1. Evangelio de San Lucas, Cap. 1:25.

2 . Descripción de Grecia. Ediciciones Orbis, S.A., Barcelona, vol. I, p. 27, 1986.

3. Recopilación historial. Biblioteca de Historia Nacional, Imprenta Nacional, Bogotá, p.451, 1906.

4. Greenblatt R, Barfield W, Jungck EC. Induction of ovulation with MRL 41. JAMA 1961; 178: 101.

5. Laboratorio de Rayos X, Clínica Palermo, informe 52.381, 14 de Junio, 1971.

6. Hakim S, Zuloaga A, Cabrera O. Derivación ventriculo-atrial para el tratamiento de la hidrocefalia por medio de la válvula de Hakim". Tesis de grado, Facultad de Medicina, Universidad Javeriana, Bogotá, Colombia; 1964.

7 . Alvarez H, Caldeyro-Barcia R. "Adaptación del tono uterino a las variaciones del volumen de su contenido". Arch Gynecol Obstet 1948; 7: 139.

8 . Autopsia 96-71- Instituto Materno Infantil.

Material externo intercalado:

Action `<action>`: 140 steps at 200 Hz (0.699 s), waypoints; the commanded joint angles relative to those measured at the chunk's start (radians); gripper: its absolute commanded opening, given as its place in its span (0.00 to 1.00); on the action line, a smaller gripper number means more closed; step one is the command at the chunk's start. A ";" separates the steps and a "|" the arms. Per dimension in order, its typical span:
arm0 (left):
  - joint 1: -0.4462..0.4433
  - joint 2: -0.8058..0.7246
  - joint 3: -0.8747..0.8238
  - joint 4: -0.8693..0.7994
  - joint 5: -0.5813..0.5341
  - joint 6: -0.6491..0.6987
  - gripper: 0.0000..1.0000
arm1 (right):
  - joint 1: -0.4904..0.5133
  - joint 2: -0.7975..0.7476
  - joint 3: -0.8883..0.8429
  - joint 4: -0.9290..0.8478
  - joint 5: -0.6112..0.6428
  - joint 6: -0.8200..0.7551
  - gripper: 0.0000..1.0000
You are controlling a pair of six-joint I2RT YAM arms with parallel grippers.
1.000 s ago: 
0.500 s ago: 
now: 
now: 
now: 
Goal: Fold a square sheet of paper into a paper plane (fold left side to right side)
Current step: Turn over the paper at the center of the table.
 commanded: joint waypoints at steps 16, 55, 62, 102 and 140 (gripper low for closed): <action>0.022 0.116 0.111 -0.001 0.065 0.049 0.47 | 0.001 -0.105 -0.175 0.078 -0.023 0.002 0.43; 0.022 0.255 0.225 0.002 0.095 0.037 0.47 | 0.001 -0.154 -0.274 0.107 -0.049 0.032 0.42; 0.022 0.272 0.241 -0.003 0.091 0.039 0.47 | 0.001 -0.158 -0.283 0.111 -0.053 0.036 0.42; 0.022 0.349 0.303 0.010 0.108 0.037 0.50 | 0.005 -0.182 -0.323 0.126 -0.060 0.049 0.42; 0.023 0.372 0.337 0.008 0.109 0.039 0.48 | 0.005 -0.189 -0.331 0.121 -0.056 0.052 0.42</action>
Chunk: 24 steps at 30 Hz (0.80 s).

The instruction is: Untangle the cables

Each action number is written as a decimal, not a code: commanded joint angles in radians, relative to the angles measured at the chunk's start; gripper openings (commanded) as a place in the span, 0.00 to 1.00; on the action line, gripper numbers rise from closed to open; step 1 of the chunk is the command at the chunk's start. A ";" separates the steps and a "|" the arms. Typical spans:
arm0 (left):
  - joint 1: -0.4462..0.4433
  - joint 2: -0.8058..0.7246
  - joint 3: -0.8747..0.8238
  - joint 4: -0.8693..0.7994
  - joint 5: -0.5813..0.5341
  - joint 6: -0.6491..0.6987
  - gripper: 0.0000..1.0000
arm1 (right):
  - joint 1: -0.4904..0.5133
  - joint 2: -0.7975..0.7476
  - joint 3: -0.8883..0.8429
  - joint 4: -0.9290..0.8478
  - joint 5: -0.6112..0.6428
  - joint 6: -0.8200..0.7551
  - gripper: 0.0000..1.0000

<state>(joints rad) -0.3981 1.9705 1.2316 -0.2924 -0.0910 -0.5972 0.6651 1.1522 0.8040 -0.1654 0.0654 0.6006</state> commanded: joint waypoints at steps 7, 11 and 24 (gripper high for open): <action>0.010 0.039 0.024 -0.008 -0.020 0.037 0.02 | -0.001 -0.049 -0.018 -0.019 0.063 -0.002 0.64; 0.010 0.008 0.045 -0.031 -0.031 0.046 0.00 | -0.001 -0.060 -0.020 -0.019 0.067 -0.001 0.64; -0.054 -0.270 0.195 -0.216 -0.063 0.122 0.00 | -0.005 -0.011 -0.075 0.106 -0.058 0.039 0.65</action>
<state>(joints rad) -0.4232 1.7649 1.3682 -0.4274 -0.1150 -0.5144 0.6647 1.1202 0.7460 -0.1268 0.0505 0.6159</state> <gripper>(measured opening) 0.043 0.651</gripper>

9 . Op. cit. Mc Graw-Hill Interamericana Editores, S.A. de C.V., México.

10. Ibid. pp.375-389.

11.Carlson D, Platt L, Medearis A et al. Quantifiable polyhydramnios. Diagnosis and management. Obstet Gynecol 1990; 75: 989.

12.Hakim C, Hakim S. Programmable valve. Shunt system and valve programmer. Codman-Medos; 1991.